Treasury Clearing Mandate: Progress Made, But Key Hurdles Remain

"The industry is resolved to meeting the central clearing deadlines and being compliant but with operational builds continuing, legal documentation still being negotiated and some unresolved issues, it is possible that clearing will not be available to all participants in all regions by the deadline for the mandate."
May 2026 Report, Treasury Borrowing Advisory Committee
"The industry is resolved to meeting the central clearing deadlines and being compliant but with operational builds continuing, legal documentation still being negotiated and some unresolved issues, it is possible that clearing will not be available to all participants in all regions by the deadline for the mandate."
May 2026 Report, Treasury Borrowing Advisory Committee

The Treasury Borrowing Advisory Committee ("TBAC") reported that the industry was on track to meet the SEC's mandatory central clearing deadlines, but key regulatory questions remain open and operational builds incomplete. 

In its May report on the state of mandatory central clearing for U.S. Treasury securities, The TBAC explained that the SEC's landmark 2023 rule requiring central clearing of U.S. Treasury securities set deadlines of December 31, 2026 for cash Treasuries and June 30, 2027 for Treasury repo dates already extended once. The TBAC reported that the industry has made real progress, with clearing volumes rising significantly over the past year and many early implementation hurdles now behind it.

The TBAC said most firms expressed confidence about meeting the compliance deadlines - but two unresolved regulatory questions continued to create uncertainty that could prevent some participants from being ready in time: inter-affiliate exemption and extraterritorial reach.

On inter-affiliate exemptions, the issue is whether transactions between entities within the same financial group must be centrally cleared, a question with major cost and operational implications for large institutions. TBAC explained that many firms use inter-affiliate Treasury trades as part of how they manage liquidity across their global operations, and the industry argues those internal transactions should not be subject to the clearing requirement. TBAC stated that the SEC included a conditional exemption in its 2023 rulemaking, but firms say the conditions are too restrictive: the "outward-facing" requirement effectively forces firms to clear all external eligible trades to qualify for any relief on internal ones, and the definition of "affiliate" does not cover all entity types within a typical corporate structure. SIFMA filed a request for expanded exemptive relief on April 10, 2026; the SEC published it for public comment on April 17, 2026, with comments due by May 29, 2026.

On extraterritoriality, the issue concerns how the rule applies to non-U.S. participants, who are major players in the Treasury market. TBAC said that ambiguity on either front prevents firms from finalizing their implementation plans. TBAC explained that under the current rule, a transaction triggers the clearing requirement if even one counterparty is a direct FICC member - meaning trades between two non-U.S. firms conducted entirely outside the United States can still be pulled in.

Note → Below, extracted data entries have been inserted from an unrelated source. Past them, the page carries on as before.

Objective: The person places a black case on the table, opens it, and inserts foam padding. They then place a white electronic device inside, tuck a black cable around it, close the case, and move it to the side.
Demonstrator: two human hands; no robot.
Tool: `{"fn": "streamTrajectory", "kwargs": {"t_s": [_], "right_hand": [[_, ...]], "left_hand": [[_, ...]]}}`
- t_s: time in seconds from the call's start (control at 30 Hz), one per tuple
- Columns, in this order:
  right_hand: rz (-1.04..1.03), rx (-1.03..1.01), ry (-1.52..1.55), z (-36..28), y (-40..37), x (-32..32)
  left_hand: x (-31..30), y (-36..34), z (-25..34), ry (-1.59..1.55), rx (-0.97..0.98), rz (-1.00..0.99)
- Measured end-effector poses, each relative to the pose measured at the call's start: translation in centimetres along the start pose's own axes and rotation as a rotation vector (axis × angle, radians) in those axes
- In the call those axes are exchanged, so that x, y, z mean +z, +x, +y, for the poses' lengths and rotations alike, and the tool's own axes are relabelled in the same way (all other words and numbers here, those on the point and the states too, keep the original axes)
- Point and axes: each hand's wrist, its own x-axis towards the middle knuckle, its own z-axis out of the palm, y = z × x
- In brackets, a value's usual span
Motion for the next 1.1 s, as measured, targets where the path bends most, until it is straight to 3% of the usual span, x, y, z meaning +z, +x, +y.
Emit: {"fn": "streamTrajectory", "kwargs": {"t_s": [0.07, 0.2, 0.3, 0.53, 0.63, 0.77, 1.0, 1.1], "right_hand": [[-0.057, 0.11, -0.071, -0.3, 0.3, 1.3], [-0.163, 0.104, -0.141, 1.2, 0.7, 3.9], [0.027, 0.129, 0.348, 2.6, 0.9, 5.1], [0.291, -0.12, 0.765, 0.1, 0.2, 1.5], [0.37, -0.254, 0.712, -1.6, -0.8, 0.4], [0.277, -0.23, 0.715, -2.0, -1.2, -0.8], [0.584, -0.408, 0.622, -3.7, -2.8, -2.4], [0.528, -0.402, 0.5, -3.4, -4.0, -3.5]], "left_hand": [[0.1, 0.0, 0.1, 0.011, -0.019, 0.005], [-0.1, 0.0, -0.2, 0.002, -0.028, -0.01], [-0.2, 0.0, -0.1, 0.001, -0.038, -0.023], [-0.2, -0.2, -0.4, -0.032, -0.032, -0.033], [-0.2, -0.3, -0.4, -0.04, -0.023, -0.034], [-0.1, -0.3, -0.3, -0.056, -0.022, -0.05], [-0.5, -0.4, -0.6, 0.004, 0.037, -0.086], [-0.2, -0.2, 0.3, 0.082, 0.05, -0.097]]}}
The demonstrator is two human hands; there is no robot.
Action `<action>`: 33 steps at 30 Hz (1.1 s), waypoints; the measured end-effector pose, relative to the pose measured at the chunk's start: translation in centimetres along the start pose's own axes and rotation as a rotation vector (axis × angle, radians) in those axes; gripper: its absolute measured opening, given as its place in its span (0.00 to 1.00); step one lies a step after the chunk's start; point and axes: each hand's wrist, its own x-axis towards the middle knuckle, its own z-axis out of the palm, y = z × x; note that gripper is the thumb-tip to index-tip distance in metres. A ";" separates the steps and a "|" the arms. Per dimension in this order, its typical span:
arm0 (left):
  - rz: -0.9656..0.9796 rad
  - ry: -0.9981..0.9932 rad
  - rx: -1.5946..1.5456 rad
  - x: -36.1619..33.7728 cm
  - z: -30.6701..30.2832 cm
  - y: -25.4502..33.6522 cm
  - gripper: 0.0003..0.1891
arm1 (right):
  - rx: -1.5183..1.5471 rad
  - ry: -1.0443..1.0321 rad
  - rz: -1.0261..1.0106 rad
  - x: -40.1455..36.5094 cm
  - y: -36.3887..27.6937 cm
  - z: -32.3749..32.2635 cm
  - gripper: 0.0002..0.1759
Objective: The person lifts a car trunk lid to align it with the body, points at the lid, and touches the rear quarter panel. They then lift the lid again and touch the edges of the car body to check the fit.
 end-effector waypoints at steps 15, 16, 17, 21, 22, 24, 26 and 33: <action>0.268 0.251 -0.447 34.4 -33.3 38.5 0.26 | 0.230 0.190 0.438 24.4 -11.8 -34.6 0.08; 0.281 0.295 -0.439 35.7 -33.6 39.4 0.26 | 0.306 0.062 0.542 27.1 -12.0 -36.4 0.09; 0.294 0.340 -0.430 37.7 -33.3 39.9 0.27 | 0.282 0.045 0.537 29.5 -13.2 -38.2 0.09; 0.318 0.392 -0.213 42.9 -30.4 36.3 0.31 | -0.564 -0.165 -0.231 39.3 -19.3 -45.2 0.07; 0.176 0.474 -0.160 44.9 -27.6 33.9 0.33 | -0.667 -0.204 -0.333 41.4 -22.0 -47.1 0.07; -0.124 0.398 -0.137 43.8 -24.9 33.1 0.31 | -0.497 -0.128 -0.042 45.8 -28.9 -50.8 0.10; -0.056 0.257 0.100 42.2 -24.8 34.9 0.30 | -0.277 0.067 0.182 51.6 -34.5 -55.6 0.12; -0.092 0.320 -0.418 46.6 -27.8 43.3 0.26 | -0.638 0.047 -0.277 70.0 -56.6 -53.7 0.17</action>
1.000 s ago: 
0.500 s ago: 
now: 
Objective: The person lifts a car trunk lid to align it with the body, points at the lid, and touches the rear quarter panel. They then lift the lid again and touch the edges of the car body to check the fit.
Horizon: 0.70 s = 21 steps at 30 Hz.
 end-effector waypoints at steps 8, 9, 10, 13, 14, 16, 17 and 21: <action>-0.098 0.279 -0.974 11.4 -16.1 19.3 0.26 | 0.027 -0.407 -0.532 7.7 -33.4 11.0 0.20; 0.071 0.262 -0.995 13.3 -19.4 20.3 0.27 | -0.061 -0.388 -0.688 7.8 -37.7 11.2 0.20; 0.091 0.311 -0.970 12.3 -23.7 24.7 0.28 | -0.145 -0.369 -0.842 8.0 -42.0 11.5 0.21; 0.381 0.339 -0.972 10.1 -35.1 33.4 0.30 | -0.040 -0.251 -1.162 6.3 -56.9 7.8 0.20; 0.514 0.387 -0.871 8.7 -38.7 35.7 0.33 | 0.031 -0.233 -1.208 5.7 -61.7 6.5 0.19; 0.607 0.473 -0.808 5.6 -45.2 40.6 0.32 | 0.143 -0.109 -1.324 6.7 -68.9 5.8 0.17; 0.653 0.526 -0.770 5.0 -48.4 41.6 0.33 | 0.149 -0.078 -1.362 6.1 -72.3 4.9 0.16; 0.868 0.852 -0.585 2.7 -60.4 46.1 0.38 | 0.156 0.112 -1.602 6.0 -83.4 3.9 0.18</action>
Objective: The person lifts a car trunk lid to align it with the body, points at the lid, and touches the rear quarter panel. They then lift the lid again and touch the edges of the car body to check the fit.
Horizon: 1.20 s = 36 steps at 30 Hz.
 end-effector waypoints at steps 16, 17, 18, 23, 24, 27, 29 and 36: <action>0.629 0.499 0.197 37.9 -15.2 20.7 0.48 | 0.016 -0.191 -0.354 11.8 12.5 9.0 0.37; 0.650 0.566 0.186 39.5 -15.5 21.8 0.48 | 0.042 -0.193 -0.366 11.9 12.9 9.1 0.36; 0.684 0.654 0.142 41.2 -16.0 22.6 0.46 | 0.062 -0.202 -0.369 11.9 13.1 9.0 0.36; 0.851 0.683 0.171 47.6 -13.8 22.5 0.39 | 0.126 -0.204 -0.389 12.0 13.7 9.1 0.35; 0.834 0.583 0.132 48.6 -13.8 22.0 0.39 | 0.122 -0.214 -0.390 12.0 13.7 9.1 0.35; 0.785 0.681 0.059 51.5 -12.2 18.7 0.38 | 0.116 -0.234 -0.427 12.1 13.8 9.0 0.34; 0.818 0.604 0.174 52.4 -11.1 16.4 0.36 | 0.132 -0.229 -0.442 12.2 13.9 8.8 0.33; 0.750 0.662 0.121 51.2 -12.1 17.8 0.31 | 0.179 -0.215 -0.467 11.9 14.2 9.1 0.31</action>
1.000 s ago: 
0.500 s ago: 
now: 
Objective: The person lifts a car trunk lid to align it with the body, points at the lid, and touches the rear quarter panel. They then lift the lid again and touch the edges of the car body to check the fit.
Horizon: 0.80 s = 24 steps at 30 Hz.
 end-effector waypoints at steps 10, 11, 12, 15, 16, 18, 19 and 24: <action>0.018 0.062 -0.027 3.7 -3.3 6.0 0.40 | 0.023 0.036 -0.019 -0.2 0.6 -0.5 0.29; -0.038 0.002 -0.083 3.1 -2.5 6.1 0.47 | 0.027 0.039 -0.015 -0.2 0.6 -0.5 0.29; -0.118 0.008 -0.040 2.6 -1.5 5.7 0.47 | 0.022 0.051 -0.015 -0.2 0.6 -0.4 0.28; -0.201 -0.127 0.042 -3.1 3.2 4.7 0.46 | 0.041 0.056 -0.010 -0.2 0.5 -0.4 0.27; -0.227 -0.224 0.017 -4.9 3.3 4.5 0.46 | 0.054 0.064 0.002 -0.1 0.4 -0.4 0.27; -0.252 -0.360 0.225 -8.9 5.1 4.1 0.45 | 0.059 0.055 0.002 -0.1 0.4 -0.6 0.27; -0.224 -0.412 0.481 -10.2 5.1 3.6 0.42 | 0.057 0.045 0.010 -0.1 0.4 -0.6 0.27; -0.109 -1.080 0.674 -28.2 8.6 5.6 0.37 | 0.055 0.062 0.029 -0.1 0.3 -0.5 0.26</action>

In comments, the Institute of International Bankers ("IIB") sought an exemption for such transactions, arguing the compliance costs are disproportionate and that non-U.S. firms may simply exit those trades rather than clear them. The Financial Services Forum ("FSF"), warned that a broad exemption could split the market and undermine Treasury liquidity. The SEC also reopened the comment period on that request on April 17, 2026, with comments due May 29, 2026.

The TBAC concluded that the industry intends to comply, but with legal documentation still under negotiation and operational infrastructure still being built, clearing may not be accessible to all participants in all regions by the time the mandates take effect. They said the SEC's engagement on the open issues was encouraging, but the window for resolution was narrowing and that the next few months will determine whether the transition to mandatory central clearing is orderly or whether the market faces another deadline reckoning.